If any of these side effects are aggravated or any other side effects are noted, the patient should inform the doctor about it.

Citicoline enhances the effects of levodopa.

Should not be administered concomitantly with medicinal products containing meclofenoxate.

Oral solution

Take with meals or between meals. Before use, the drug can be diluted in a small amount of water (120 ml or 1/2 cup).

Acute period of ischemic stroke and TBI: 1000 mg (10 ml or 1 sachet) every 12 hours. Duration of treatment is at least 6 weeks.

The recovery period of ischemic and hemorrhagic strokes, the recovery period of TBI, cognitive and behavioral disorders in degenerative and vascular diseases of the brain: 500-2000 mg / day (5-10 ml 1-2 times / day or 1 sachet 1-2 times / day ). The dose and duration of treatment is set depending on the severity of the symptoms of the disease.

Elderly patients do not need dose adjustment.

Instructions for using the dosing pipette attached to the bottle

1. Place the dosing pipette into the vial (the piston of the pipette is completely lowered).

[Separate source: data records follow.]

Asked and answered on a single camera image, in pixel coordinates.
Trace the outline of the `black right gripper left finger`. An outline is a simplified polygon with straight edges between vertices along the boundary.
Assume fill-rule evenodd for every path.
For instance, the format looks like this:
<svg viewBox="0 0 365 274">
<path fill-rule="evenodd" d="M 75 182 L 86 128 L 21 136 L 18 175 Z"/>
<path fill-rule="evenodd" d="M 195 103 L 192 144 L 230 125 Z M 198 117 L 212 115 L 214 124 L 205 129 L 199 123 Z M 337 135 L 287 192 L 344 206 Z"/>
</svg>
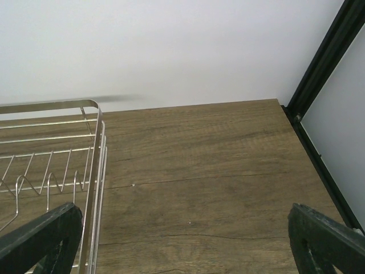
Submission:
<svg viewBox="0 0 365 274">
<path fill-rule="evenodd" d="M 74 203 L 52 209 L 1 237 L 1 273 L 70 273 L 82 231 Z"/>
</svg>

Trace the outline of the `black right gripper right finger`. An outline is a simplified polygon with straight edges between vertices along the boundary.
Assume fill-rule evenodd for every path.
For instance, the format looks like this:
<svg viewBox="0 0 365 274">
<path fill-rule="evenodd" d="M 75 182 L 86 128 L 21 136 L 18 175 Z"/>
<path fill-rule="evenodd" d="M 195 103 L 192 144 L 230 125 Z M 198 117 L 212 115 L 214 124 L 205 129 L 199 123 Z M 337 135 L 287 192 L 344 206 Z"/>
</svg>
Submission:
<svg viewBox="0 0 365 274">
<path fill-rule="evenodd" d="M 364 234 L 315 209 L 294 203 L 290 247 L 299 273 L 364 273 Z"/>
</svg>

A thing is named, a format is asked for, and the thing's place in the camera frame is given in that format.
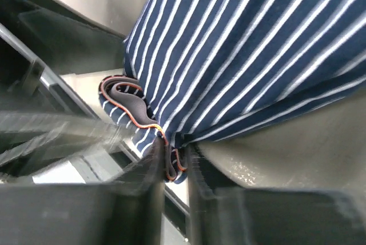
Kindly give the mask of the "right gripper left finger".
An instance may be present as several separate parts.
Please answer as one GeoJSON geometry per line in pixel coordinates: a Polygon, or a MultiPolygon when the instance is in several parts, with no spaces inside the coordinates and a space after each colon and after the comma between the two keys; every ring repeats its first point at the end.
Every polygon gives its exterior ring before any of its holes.
{"type": "Polygon", "coordinates": [[[116,180],[1,186],[2,244],[159,244],[165,144],[116,180]]]}

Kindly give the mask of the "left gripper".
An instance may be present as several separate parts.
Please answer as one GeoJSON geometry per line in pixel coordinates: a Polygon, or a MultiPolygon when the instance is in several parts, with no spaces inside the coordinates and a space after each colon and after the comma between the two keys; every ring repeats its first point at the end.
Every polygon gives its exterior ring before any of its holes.
{"type": "Polygon", "coordinates": [[[1,109],[92,113],[62,76],[120,68],[123,39],[55,0],[1,0],[1,109]]]}

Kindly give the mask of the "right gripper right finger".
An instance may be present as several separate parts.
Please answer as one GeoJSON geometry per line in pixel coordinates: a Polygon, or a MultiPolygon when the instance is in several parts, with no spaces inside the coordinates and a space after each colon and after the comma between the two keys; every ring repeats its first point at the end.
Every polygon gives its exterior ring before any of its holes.
{"type": "Polygon", "coordinates": [[[191,244],[364,244],[365,214],[340,191],[244,188],[187,147],[191,244]]]}

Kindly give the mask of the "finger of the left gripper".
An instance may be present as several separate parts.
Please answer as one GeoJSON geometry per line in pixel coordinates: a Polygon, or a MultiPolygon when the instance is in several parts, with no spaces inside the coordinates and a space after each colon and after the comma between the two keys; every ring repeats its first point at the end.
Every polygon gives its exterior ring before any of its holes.
{"type": "Polygon", "coordinates": [[[1,113],[1,176],[26,176],[81,151],[112,152],[130,128],[49,113],[1,113]]]}

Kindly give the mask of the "striped blue boxer shorts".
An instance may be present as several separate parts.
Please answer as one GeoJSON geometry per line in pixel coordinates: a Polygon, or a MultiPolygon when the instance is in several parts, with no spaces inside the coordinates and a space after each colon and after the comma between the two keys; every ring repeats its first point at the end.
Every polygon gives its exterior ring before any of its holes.
{"type": "Polygon", "coordinates": [[[148,0],[124,40],[124,73],[98,87],[103,110],[165,175],[184,147],[236,138],[365,86],[365,0],[148,0]]]}

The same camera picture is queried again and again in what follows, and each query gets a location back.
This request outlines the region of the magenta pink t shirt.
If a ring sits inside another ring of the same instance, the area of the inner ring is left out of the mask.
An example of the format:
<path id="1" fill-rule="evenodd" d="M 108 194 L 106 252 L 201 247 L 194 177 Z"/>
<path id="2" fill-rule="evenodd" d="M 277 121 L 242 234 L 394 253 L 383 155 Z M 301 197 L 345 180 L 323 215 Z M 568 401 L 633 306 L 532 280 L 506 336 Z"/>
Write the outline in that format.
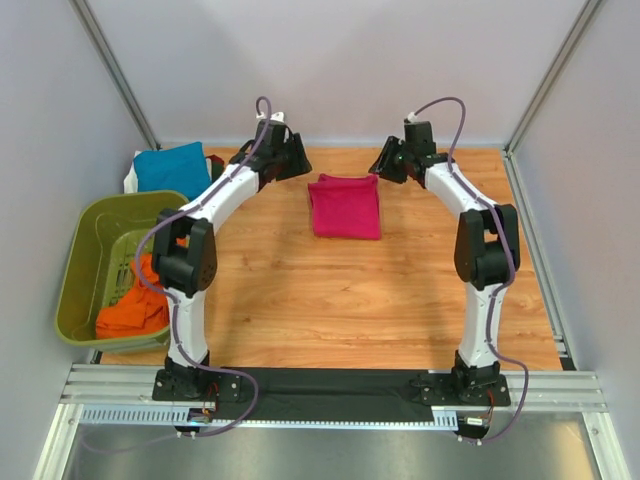
<path id="1" fill-rule="evenodd" d="M 317 237 L 358 240 L 381 238 L 378 177 L 320 174 L 308 185 L 311 225 Z"/>

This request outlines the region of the olive green plastic basket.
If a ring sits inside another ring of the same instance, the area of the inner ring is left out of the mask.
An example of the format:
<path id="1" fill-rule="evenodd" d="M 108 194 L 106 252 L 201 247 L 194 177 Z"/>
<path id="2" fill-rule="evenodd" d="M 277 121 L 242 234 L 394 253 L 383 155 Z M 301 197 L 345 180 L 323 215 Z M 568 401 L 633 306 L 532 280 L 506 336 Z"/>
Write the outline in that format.
<path id="1" fill-rule="evenodd" d="M 62 341 L 108 353 L 142 352 L 168 344 L 168 327 L 100 339 L 96 320 L 103 308 L 116 305 L 133 286 L 131 262 L 158 213 L 186 203 L 186 197 L 174 191 L 118 194 L 99 199 L 82 212 L 56 312 L 55 330 Z"/>

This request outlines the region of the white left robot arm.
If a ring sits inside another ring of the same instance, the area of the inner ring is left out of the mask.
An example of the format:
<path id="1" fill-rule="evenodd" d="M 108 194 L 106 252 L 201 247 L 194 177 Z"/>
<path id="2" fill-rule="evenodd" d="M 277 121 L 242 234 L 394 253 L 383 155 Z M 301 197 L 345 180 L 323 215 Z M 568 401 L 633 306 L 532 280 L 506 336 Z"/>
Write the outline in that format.
<path id="1" fill-rule="evenodd" d="M 217 273 L 216 233 L 245 201 L 272 181 L 312 170 L 298 133 L 274 115 L 259 119 L 256 137 L 231 158 L 220 177 L 178 210 L 165 209 L 153 229 L 152 269 L 170 309 L 170 343 L 152 398 L 199 401 L 212 397 L 220 373 L 209 366 L 205 297 Z"/>

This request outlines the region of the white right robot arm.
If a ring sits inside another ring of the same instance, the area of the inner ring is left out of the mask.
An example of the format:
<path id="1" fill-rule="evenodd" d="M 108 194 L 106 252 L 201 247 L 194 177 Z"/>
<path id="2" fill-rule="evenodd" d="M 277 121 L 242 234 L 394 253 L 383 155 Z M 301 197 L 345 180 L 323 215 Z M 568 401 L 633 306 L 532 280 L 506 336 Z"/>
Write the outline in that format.
<path id="1" fill-rule="evenodd" d="M 369 171 L 397 184 L 415 180 L 457 219 L 454 266 L 465 285 L 466 309 L 447 386 L 458 401 L 473 403 L 500 380 L 501 310 L 520 262 L 517 211 L 491 200 L 437 151 L 428 121 L 406 119 L 404 137 L 388 137 Z"/>

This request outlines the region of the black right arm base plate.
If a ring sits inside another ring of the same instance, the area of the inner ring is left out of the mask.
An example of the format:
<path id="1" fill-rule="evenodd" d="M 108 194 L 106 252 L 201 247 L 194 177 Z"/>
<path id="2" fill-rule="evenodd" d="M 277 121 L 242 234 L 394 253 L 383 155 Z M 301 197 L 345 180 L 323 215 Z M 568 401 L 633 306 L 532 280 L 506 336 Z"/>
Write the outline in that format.
<path id="1" fill-rule="evenodd" d="M 502 374 L 495 382 L 464 387 L 451 373 L 420 373 L 408 385 L 416 389 L 419 400 L 429 406 L 511 405 L 506 377 Z"/>

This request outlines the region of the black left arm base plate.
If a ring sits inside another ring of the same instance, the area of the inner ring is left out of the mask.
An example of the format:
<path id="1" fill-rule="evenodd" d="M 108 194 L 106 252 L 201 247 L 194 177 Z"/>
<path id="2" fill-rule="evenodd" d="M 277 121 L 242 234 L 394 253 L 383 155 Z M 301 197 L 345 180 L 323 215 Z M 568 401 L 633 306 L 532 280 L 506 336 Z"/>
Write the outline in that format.
<path id="1" fill-rule="evenodd" d="M 159 370 L 152 391 L 153 400 L 165 402 L 240 403 L 252 398 L 253 387 L 243 377 L 193 368 Z"/>

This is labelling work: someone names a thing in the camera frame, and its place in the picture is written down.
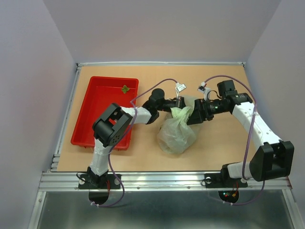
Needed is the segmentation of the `pale green plastic bag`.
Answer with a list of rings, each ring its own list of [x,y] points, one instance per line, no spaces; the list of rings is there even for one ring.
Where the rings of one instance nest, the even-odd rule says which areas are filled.
[[[157,134],[157,142],[161,150],[167,154],[182,154],[194,144],[202,124],[188,125],[187,121],[194,111],[195,97],[186,96],[184,108],[174,107],[166,115]]]

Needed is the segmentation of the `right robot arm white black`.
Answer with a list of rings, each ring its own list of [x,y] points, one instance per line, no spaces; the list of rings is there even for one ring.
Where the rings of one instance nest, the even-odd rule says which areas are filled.
[[[266,181],[290,175],[294,145],[282,140],[266,124],[257,112],[256,104],[247,93],[238,93],[233,80],[218,83],[218,99],[210,99],[211,89],[203,82],[198,90],[203,99],[196,99],[194,111],[188,125],[211,121],[215,115],[232,114],[248,133],[247,142],[253,141],[256,153],[247,162],[223,165],[220,172],[204,179],[206,185],[213,187],[232,187],[234,183],[246,186],[248,179]]]

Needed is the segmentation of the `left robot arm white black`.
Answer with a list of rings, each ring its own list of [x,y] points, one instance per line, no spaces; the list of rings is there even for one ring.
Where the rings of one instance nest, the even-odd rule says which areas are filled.
[[[151,124],[159,112],[170,112],[172,108],[184,108],[185,98],[178,96],[165,99],[162,89],[154,89],[149,99],[140,107],[134,104],[131,108],[121,107],[112,103],[94,122],[94,152],[93,158],[84,175],[79,180],[101,188],[106,183],[109,157],[114,147],[131,131],[134,124]]]

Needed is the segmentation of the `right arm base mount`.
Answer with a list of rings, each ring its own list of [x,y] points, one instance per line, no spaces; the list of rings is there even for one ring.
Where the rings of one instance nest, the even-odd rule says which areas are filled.
[[[241,182],[240,178],[230,178],[220,173],[206,173],[201,185],[206,188],[246,188],[247,183]]]

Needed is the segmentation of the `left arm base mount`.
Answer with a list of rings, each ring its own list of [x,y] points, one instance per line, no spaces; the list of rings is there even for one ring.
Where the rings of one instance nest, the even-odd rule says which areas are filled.
[[[77,173],[76,177],[79,180],[78,189],[90,190],[90,189],[120,189],[121,184],[113,174],[102,175],[97,181],[94,181],[86,173]]]

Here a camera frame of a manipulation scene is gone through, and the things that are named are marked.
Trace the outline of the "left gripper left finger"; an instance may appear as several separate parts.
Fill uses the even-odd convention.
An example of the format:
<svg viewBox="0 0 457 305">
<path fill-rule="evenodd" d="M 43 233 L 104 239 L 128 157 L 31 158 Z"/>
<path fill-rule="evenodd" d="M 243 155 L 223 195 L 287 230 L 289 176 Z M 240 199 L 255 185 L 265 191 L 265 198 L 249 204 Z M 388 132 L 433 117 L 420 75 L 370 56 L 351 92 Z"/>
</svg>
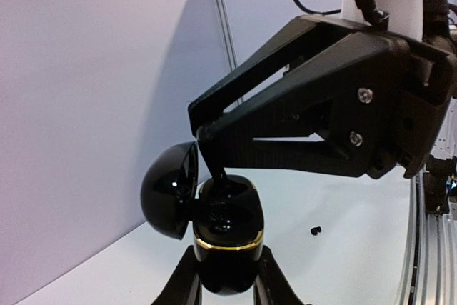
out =
<svg viewBox="0 0 457 305">
<path fill-rule="evenodd" d="M 201 305 L 202 285 L 194 248 L 188 246 L 165 287 L 152 305 Z"/>
</svg>

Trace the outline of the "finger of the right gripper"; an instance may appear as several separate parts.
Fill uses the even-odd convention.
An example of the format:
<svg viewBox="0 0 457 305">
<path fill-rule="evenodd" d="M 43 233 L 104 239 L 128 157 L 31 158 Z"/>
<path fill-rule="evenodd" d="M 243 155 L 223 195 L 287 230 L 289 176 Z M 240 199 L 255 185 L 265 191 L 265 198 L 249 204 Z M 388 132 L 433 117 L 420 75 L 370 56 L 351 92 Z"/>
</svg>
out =
<svg viewBox="0 0 457 305">
<path fill-rule="evenodd" d="M 217 120 L 229 104 L 293 60 L 301 58 L 308 61 L 352 32 L 373 30 L 354 21 L 327 21 L 322 16 L 296 17 L 189 105 L 192 134 L 197 136 L 198 129 Z"/>
<path fill-rule="evenodd" d="M 393 55 L 381 35 L 352 32 L 308 61 L 293 60 L 233 101 L 197 131 L 210 172 L 227 167 L 332 174 L 331 102 L 349 71 L 377 55 Z"/>
</svg>

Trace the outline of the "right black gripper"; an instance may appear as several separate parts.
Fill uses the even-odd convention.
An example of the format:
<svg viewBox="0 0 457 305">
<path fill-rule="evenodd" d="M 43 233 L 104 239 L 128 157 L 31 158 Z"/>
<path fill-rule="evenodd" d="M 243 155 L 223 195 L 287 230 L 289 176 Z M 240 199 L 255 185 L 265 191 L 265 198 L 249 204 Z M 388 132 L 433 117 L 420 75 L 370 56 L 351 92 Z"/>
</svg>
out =
<svg viewBox="0 0 457 305">
<path fill-rule="evenodd" d="M 452 39 L 401 42 L 404 59 L 377 55 L 349 71 L 331 102 L 331 172 L 379 179 L 399 164 L 410 179 L 428 159 L 452 94 Z"/>
</svg>

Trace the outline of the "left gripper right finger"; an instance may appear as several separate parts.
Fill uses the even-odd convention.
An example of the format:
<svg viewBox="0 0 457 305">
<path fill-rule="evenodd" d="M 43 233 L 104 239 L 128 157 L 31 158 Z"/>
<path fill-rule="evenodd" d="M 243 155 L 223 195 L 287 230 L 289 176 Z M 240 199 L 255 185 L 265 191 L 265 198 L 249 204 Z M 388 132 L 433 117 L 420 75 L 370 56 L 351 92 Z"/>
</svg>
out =
<svg viewBox="0 0 457 305">
<path fill-rule="evenodd" d="M 304 305 L 288 283 L 272 250 L 267 246 L 263 247 L 261 258 L 258 260 L 258 276 L 253 284 L 253 303 Z"/>
</svg>

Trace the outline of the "glossy black charging case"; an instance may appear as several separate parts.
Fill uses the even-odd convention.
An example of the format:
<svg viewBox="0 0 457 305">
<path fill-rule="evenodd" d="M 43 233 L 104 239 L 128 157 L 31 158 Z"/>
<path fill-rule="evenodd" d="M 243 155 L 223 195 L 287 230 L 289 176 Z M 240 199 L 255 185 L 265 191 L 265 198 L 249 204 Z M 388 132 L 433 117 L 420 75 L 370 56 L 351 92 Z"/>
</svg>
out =
<svg viewBox="0 0 457 305">
<path fill-rule="evenodd" d="M 165 150 L 146 172 L 141 208 L 159 233 L 182 239 L 193 231 L 194 254 L 202 290 L 220 296 L 250 289 L 263 249 L 263 209 L 256 187 L 244 176 L 229 174 L 227 185 L 212 178 L 198 185 L 195 142 Z"/>
</svg>

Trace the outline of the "black stem earbud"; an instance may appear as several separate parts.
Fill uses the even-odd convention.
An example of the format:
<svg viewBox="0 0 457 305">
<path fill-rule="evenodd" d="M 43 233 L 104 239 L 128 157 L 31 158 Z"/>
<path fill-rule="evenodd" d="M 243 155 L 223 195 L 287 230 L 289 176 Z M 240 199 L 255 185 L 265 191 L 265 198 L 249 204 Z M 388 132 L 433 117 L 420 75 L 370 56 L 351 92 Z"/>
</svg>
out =
<svg viewBox="0 0 457 305">
<path fill-rule="evenodd" d="M 229 182 L 227 174 L 223 169 L 220 171 L 211 172 L 211 177 L 214 180 L 214 183 L 219 186 L 227 185 Z"/>
</svg>

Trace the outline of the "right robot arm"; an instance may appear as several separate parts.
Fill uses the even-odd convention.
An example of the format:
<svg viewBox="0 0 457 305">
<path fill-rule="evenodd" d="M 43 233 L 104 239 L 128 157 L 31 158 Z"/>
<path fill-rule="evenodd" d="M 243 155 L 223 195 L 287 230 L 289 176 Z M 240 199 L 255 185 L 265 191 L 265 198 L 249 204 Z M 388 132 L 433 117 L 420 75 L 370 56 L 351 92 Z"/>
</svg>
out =
<svg viewBox="0 0 457 305">
<path fill-rule="evenodd" d="M 447 0 L 343 0 L 298 16 L 189 105 L 213 179 L 226 168 L 381 178 L 424 166 L 456 96 Z"/>
</svg>

2. Gently pull the plunger of the dosing pipette until the solution level is level with the corresponding mark on the pipette.

3. Before taking the required amount of solution can be diluted in 1/2 glass of water (120 ml).

After each use, it is recommended to rinse the dosing pipette with water.

Recommendations for the use of the drug Recognan® in sachets

1. Take the 1000 mg Recognan® sachet by the edge and shake.

2. Tear off the edge of the bag at the dotted line.

3. Drink the contents of the packet immediately after opening.

4. Or dissolve in 1/2 glass of drinking water (120 ml) and drink.